Natural Language Processing for low-resource languages

18 January 2023

share this:

A black keyboard at the bottom of the picture has an open book on it, with red words in labels floating on top, with a letter A balanced on top of them. The perspective makes the composition form a kind of triangle from the keyboard to the capital A. The AI filter makes it look like a messy, with a kind of cartoon style.Teresa Berndtsson / Better Images of AI / Letter Word Text Taxonomy / Licenced by CC-BY 4.0.

The majority of natural language processing (NLP) datasets and research at present focus on a small number of high-resource languages, with studies on English dominating the field. Clearly, such an imbalance is undesirable, putting those who do not use English at a disadvantage.

In this article, we highlight some of the work and initiatives being carried out on low-resource languages.


Africa is one of the most linguistically diverse regions in the world. Despite this, African languages are barely represented in technology and research. Lanfrica aims to mitigate the difficulty encountered in the discovery of African language resources by creating a centralised hub. The team at Lanfrica have built a language-focused search engine that makes it fast and easy to find information on the internet about resources relating to African languages. Now with more than 1000 resources, their aim is to catalogue and connect all African language resources, one record at a time.

As well as this platform, Lanfrica also hosts regular online talks where you can hear from researchers in the field. This talk series provides a platform for anyone to share/showcase their efforts (research, projects, software, applications, datasets, models, initiatives, etc.) in NLP.
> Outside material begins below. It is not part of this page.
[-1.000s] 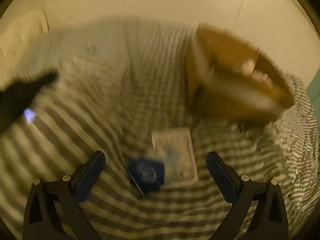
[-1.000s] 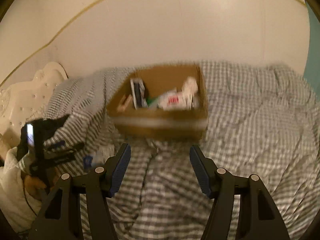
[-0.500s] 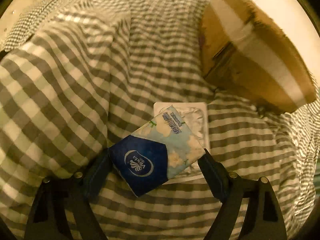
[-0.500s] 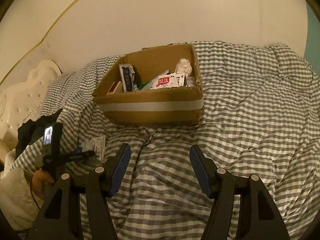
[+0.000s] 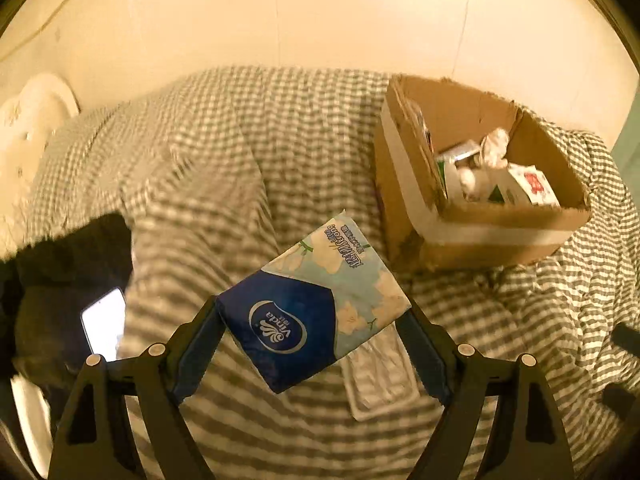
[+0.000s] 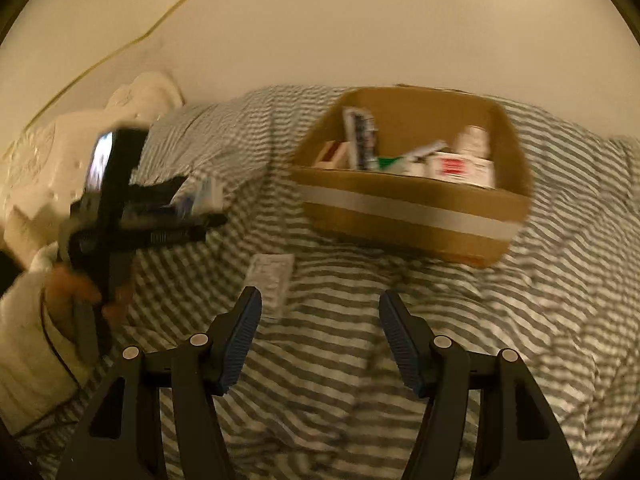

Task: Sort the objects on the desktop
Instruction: 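Grasp the teal blister card with the right gripper while the left holds the tissue packet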

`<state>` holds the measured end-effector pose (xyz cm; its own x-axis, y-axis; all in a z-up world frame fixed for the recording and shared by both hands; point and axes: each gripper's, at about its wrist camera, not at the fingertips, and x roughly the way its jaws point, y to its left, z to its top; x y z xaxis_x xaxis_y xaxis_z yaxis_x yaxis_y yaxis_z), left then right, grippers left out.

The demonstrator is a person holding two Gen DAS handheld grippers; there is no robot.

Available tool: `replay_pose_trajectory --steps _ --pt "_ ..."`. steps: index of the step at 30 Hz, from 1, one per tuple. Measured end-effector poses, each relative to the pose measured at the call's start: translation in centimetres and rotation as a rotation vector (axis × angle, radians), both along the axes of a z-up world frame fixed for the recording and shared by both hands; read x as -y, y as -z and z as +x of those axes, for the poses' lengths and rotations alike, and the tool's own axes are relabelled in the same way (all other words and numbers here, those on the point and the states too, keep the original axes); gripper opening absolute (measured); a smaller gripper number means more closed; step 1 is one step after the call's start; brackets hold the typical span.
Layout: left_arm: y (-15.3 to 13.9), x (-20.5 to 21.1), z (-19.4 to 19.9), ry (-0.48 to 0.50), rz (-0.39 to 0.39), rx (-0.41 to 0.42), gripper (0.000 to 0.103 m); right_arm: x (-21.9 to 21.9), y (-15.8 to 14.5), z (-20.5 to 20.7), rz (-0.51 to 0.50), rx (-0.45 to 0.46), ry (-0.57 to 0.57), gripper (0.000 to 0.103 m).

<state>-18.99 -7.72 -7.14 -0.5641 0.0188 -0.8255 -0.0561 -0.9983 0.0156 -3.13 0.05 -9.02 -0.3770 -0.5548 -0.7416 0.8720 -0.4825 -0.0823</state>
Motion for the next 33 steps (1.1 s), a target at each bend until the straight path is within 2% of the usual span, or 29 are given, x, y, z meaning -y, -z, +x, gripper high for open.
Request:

Masakhane is a grassroots organisation whose mission is to strengthen and spur NLP research in African languages. The organisation is currently engaged in a number of projects, including:


In this paper, Maaz Amjad, Sabur Butt, Hamza Imam Amjad, Alisa Zhila, Grigori Sidorov and Alexander Gelbukh outline their approach when taking part in the shared task UrduFake@FIRE2021, which centred on fake news detection in Urdu. This shared task aimed to attract and encourage researchers working in different NLP domains to address the automatic fake news detection task and help to mitigate the proliferation of fake content on the web.

The team have also looked into tweets in Urdu, in their paper Threatening Language Detection and Target Identification in Urdu Tweets.

Indian regional languages

B. S. Harish and R. Kasturi Rangan provide a comprehensive survey on Indian regional language processing, looking at tasks such as machine translation, named entity recognition, sentiment analysis and parts-of-speech tagging.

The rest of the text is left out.